“-UHUD DA…OKÇULAR TEPESİNİ TERK EDEN SAHABELER KİMDİ?!
-İNANIN BUNU BENDE BİLMİYORUM!”
“MUHAKKAK Kİ ALLAH HİÇBİR HAİNİ VE NANKÖRÜ SEVMEZ.”(HAC-38)
SİYONİSTİN “PARÇALAMA” PLANINI GÖREMEYEN KÖR GÖZLER!

Malazgirt, Miryokefalon ve Sakarya Savaşlarında ordu komutanları ve ordunun tamamı TÜRK evlatlarından oluşmuştur.
Tarihin önemli kilometre taşları olan bu üç savaş sonunda, kapı açıldı, mübarek beldenin tapusu alındı ve yüzyıllardır geri çekilme sona erdi; ANADOLU VATANLAŞTIRILDI…
Bu tapuda Aziz Türk Milletinin evlatlarından başka, Allah’ın hiçbir kulunun hakkı yoktur!
Nazlı Üç Hilal, Ulu çınar MHP sayesinde MASA-KASA-NİSA sahibi olanlar hem Ankara’dan ve hem emekli olduktan sonra Anadolu’ya, memletine yerleşen çok sayıda genel müdür ve daire başkanı ülküdaşım bize telefonlar açarak bir at hırsızı seviyesinde olan ve basın camiasında bile “SAYILMAYIN” bir müptezelin yalanını dedikodu şantiyesi halet-i ruhiyesi ile anlatması çok üzücü…
Bilge Lider Devlet Bey bu dedikodu şantiye şeflerine ne de güzel cevap verir;
“-Milliyetçi Hareket Partisi ve Cumhur İttifakı Türkiye’ni etnik ve mezhep temelli depreme maruz kalmasına müsaade etmeyecektir.
-Alevi de bizim, Kürt de bizimdir.
-Cami de bizim, Cemevi de bizimdir.
Biz hep birlikte Türk milletiyiz.”
Bizde deriz ki;
-Gizli kalmış hiçbir şey yoktur.
-Bu konunun nesini tarihçiler değerlendirecek güzel kardeşim?!
-Siyonistin “parçalama” planı ortada!
Ne diyor Atalarımız;
“Ne tale gaflete hu, zale devlete hu.!”
{Gafleti uzun olanın devleti yok olur.!}
Sultan 3.Murat’ın Kürdî Hicazkâr makamındaki ilahisindeki sözü ne de güzel;
“Uyan ey gözlerim gafletten uyan.”
Sadi ŞİRAZİ’nin dediği gibi “uyumuş, uyumuşları uyandıramaz, birinizin uyanık olması lazım.”
Bu mübarek Anadolu toprakları yüzyıllardan beri batıdan Haçlılar, doğudan Moğol istilasının hedefi olmuştur.
-Tarihin her döneminde Türk'e ihanet eden nankörlerin akibetleri kendileri gibi çirkef olmuştur.
Cenab-ı Allah Kuran-ı Kerim’de
buyurur ki;
“MUHAKKAK Kİ ALLAH HİÇBİR HAİNİ VE NANKÖRÜ SEVMEZ.”
(HAC-38)
Atalarımızın Anadolu'ya ayak basmasından bu yana terörle mücadelemiz devam ediyor.
Yarın da devam edecek.
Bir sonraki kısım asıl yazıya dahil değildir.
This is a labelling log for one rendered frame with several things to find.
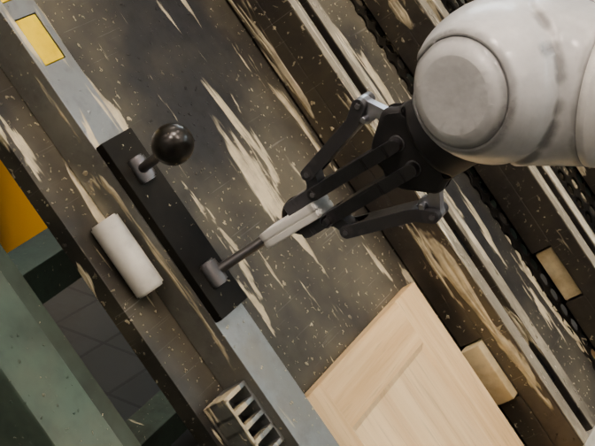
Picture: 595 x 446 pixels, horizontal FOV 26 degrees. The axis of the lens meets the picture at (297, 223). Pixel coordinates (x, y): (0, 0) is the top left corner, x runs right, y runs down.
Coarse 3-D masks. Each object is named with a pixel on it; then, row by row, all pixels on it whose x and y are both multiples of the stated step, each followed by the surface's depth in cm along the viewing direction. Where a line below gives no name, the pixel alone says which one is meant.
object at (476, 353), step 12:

Zannetmeyin ki sadece yakın zamanda oluyor.
Terör belası bin yıldır başımızda, yarın da olacak. Tarih bunun şahidi.
Batınî terörü Selçuklu sarayına kadar girdi. Vezir Nizamü'l Mülk'ü şehit ettiler.
Devlet Haşhaşi terörüyle az uğraşmadı.
Hasan Sabbah Alamut'ta teröŕ devletini kurdu. Selçuklu nizamını karıştırmak için her yolu denedi.
Anadolu'yu yurt edinen Türkmen Babaî isyanlarıyla çok uğraştı, güçten düştü.
Osmanlı, Celali başıbozuklarıyla bir asır mücadele etti.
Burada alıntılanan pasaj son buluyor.